Fri, Mar 6, 2020 12:06 PM #
Hi All,

I'm wondering if someone would be able to clarify how to correctly specify
the ar1 structure in glmmTMB. I have read the help page and the vignette (
https://cran.r-project.org/web/packages/glmmTMB/vignettes/covstruct.html),
and understand that the general formula is ar1(time + 0|grouping variable),
where time is a factor, but how does this work when time consists of two
seperate variables (i.e., date and hour)?

For instance, the dataset I'm working with consists of several ids, and
each id contains multiple days of data, and multiple measurements per day
(i.e., a measurement each hour). The structure in its basic form (no
additional variables) would be something like:

df <- data.frame(id = rep(seq(1,5,1), 3),
                 date = rep(seq(lubridate::ymd("2020-03-01"),
                                lubridate::ymd("2020-03-05"), 1),3),
                 hour = rep(seq(5, 9, 1), 3),
                 value = rnorm(15, 5, 2))

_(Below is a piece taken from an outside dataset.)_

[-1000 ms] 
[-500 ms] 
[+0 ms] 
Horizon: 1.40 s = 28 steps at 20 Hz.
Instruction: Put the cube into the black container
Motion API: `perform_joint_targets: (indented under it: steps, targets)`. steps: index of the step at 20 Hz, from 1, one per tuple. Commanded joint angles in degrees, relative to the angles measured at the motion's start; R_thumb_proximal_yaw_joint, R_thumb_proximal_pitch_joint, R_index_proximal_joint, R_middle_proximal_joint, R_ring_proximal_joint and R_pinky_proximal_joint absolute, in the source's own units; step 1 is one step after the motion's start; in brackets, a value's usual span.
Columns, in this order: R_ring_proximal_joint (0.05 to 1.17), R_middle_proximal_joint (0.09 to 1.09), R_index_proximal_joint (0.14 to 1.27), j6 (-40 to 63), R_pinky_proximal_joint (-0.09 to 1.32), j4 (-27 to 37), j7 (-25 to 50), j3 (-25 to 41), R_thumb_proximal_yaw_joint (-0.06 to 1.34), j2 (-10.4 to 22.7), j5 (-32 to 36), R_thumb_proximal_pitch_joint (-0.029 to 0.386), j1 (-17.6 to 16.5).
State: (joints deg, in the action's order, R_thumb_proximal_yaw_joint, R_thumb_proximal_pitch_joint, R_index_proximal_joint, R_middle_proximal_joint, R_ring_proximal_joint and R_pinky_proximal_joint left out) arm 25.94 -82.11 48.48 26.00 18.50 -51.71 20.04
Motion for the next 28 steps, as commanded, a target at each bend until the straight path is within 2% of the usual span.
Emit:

Now change 'hour' and 'date' to class factor and create a unique grouping
variable called 'id_date', consisting of each id associated with each date.

df <- df %>%
mutate(hour_factor = as.factor(hour), date_factor = as.factor(date)) %>%
unite(id_date, id, date_factor, remove=FALSE)

And now the model:

glmmTMB(value ~ ar1(hour_factor | id_date) + (1|id), data=df)

Is this the correct specification for the ar1 structure, when 'hour' is
nested within 'date', and when 'id' is a random effect? Or should 'date'
and 'hour' be combined into a single variable (e.g. 2020-03-01 05:00:00)
and then converted to a factor, with the grouping variable being 'id'?

glmmTMB(value ~ ar1(date_hour | id) + (1|id), data=df)

In my own dataset, both models work, but produce different estimates,
p-values and residuals (note that the example here won't work because of
too few observations).

Thanks,
Simon